We then looked at the hAME effects on cell migration, EMT marker expression, and EAFD formation, because it was demonstrated that the mesenchymal transition in the RPE cells contributes to retina alterations observed in PVR and diabetic vitreoretinopathy [26]. ZO-1 downregulation, N-Cad upregulation (two well-known markers of epithelial and mesenchymal phenotype [27]), and EAFD formation were induced by ARPE-19 cell exposure to TNF-α and TGF-β2. hAME treatment consistently reduced the effect of cytokines on EAFD formation, prevented the ZO-1 decrease and N-Cad increase at the level of the untreated, respectively. In migration assays, hAME treatment was able to reduce the motility of unstimulated ARPE-19 cells, and of TGF-β1-stimulated cells.

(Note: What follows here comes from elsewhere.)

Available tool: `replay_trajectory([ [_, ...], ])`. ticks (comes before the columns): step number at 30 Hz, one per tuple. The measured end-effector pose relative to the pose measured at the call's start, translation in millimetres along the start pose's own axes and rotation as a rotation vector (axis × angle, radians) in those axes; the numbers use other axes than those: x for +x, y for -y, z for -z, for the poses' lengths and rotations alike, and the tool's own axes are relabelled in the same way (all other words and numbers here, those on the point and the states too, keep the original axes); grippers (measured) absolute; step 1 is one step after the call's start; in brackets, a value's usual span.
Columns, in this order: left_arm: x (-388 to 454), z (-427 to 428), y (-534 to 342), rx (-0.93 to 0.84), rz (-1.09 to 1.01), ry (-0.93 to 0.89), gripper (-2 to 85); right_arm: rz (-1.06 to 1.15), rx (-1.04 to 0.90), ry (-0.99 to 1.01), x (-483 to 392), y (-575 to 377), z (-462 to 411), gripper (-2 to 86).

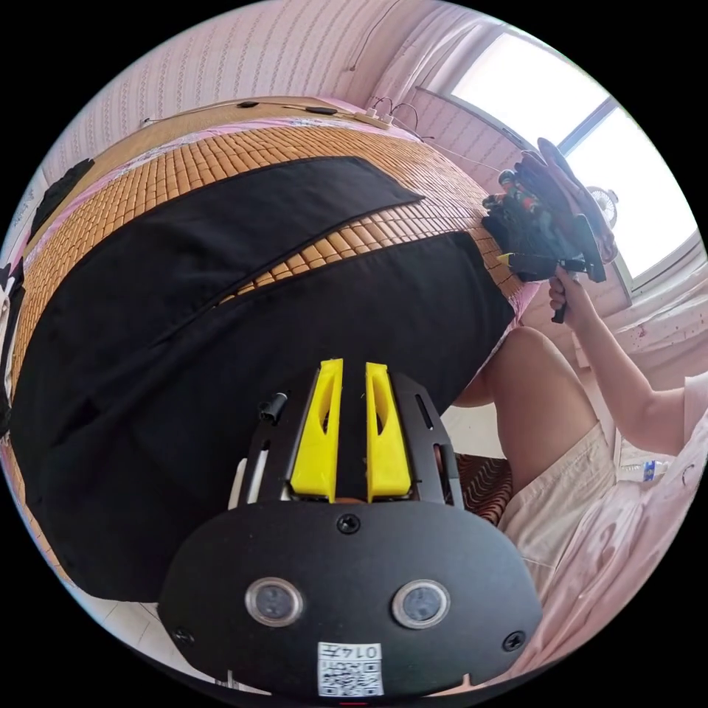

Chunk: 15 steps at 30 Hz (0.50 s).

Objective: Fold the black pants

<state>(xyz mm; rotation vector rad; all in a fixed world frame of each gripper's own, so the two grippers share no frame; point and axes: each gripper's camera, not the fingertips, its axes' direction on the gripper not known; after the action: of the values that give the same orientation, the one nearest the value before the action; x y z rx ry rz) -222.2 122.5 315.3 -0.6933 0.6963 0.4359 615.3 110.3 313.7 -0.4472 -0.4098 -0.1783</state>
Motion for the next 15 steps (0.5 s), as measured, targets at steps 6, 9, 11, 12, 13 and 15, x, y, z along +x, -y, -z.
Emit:
replay_trajectory([
  [6, 0.1, -7.5, -11.6, -0.044, 0.002, -0.035, 5.8, -0.015, -0.229, -0.017, 10.9, -43.8, -16.4, 6.8],
  [9, -6.6, -7.9, -13.3, -0.039, 0.022, -0.030, 5.3, -0.003, -0.205, -0.039, 16.9, -47.6, -11.5, 0.9],
  [11, -12.9, -2.4, -14.5, -0.029, 0.046, -0.050, 5.2, -0.007, -0.189, -0.019, 23.4, -49.5, -2.1, -0.1],
  [12, -14.1, -0.3, -15.6, -0.023, 0.049, -0.056, 5.4, -0.020, -0.175, -0.008, 29.0, -51.7, 3.8, -0.4],
  [13, -17.5, 5.4, -18.9, -0.007, 0.060, -0.072, 5.6, -0.037, -0.177, -0.007, 34.9, -54.1, 6.2, -0.4],
  [15, -27.2, 19.9, -28.4, 0.041, 0.106, -0.105, 5.9, -0.058, -0.187, -0.010, 42.0, -58.1, 6.4, -0.1],
])
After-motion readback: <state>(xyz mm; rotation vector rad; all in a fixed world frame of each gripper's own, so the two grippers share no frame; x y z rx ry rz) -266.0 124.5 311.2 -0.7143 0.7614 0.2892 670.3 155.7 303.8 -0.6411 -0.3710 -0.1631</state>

These hAME properties observed in vitro could explain the good outcomes of surgery employing hAM, and support the notion that regeneration could have occurred, while fibrosis could have been prevented, in patients. Of note, in our operative setting [5], complete anatomical continuity was achieved in recurrent macular holes using a patch of hAM, indicative of regeneration, and no scar was observed.

Conclusions

Although the composition of hAM has been studied for a long time, we do not know much about the versatility of its many properties. Furthermore, the heterogeneity of the hAM (it is known that the composition and properties are different in different districts [28]) could represent both a limitation and an opportunity in several applications and deserve to be investigated, especially before routine clinical use. These findings encourage us to increase the efforts to unravel the potential of this natural product such as hAM, in different forms or compositions, that can be useful for the treatment of retinal pathologies. There is still much to understand about the relationships between the factors contained in the hAME and in the eye microenvironment, in which retinal functioning could be affected by different conditions.

In summary, the results of the present study suggest that the hAM patch used in clinical settings can exert more than simple mechanical support. With this in mind, the extract formulation deserves to be investigated for future use in various eye diseases as a primary or neoadjuvant/adjuvant treatment, offering a new perspective.